Complex biomolecules absorb in the mid-infrared (λ = 2–20 μm), giving vibrational spectra associated with structure and function. We used Fourier transform infrared (FTIR) microspectroscopy to “fingerprint” locations along the length of human small and large intestinal crypts. Paraffin-embedded slices of normal human gut were sectioned (10 μm thick) and mounted to facilitate infrared (IR) spectral analyses. IR spectra were collected using globar (15 μm × 15 μm aperture) FTIR microspectroscopy in reflection mode, synchrotron (≤10 μm × 10 μm aperture) FTIR microspectroscopy in transmission mode or near-field photothermal microspectroscopy. Dependent on the location of crypt interrogation, clear differences in spectral characteristics were noted. Epithelial-cell IR spectra were subjected to principal component analysis to determine whether wavenumber-absorbance relationships expressed as single points in “hyperspace” might on the basis of multivariate distance reveal biophysical differences along the length of gut crypts.

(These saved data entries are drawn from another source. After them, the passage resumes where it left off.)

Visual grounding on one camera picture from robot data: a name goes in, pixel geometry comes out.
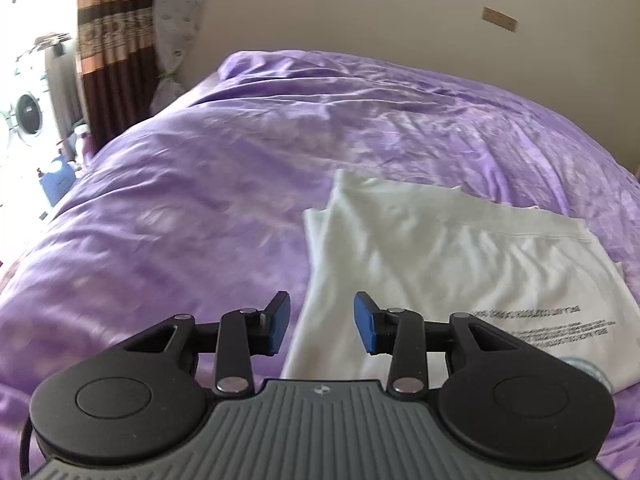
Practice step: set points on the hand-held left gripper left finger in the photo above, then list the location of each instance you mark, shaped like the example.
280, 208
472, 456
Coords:
278, 321

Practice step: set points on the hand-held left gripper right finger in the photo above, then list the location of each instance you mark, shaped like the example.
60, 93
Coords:
365, 321

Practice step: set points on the white printed sweatshirt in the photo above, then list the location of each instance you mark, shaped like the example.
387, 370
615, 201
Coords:
425, 240

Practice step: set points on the purple bed blanket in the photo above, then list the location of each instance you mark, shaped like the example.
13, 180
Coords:
200, 185

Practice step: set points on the pink bottle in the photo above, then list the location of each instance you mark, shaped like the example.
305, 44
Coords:
83, 147

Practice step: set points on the blue container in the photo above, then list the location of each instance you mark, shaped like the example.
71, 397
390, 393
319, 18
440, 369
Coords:
57, 181

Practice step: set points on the brown striped curtain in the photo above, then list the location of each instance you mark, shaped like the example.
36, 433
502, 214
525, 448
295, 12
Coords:
115, 60

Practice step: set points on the grey metal appliance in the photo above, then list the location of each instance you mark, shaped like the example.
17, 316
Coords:
62, 90

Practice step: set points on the white patterned tied curtain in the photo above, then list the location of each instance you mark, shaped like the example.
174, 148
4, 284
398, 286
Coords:
180, 20

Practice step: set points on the white washing machine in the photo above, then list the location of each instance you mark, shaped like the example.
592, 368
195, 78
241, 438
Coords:
27, 112

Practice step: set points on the beige wall socket plate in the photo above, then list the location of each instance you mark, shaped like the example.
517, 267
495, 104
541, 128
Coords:
499, 18

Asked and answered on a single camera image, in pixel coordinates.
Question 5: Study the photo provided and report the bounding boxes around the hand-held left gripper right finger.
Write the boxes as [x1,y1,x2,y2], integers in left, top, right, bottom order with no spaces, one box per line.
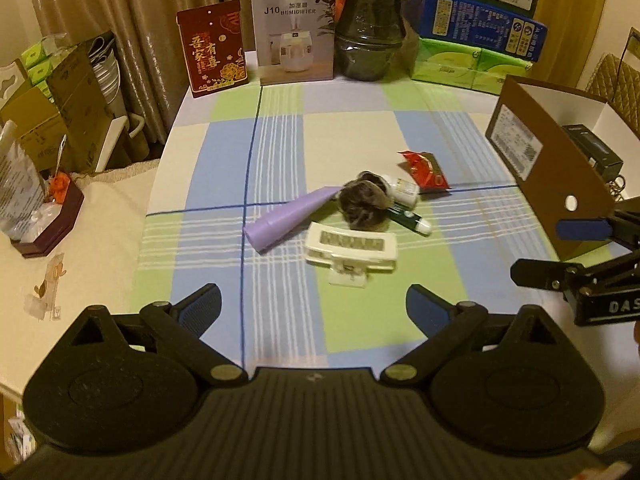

Following spectroscopic analysis, plotted clusters and their loadings plots pointed toward symmetric (νs)PO2 (1,080 cm−1) vibrations as a discriminating factor for the putative stem cell region; this proved to be a more robust marker than other phenotypic markers, such as β-catenin or CD133. This pattern was subsequently confirmed by image mapping and points to a novel approach of nondestructively identifying a tissue's stem cell location. νsPO2, probably associated with DNA conformational alterations, might facilitate a means of identifying stem cells, which may have utility in other tissues where the location of stem cells is unclear.

Disclosure of potential conflicts of interest is found at the end of this article.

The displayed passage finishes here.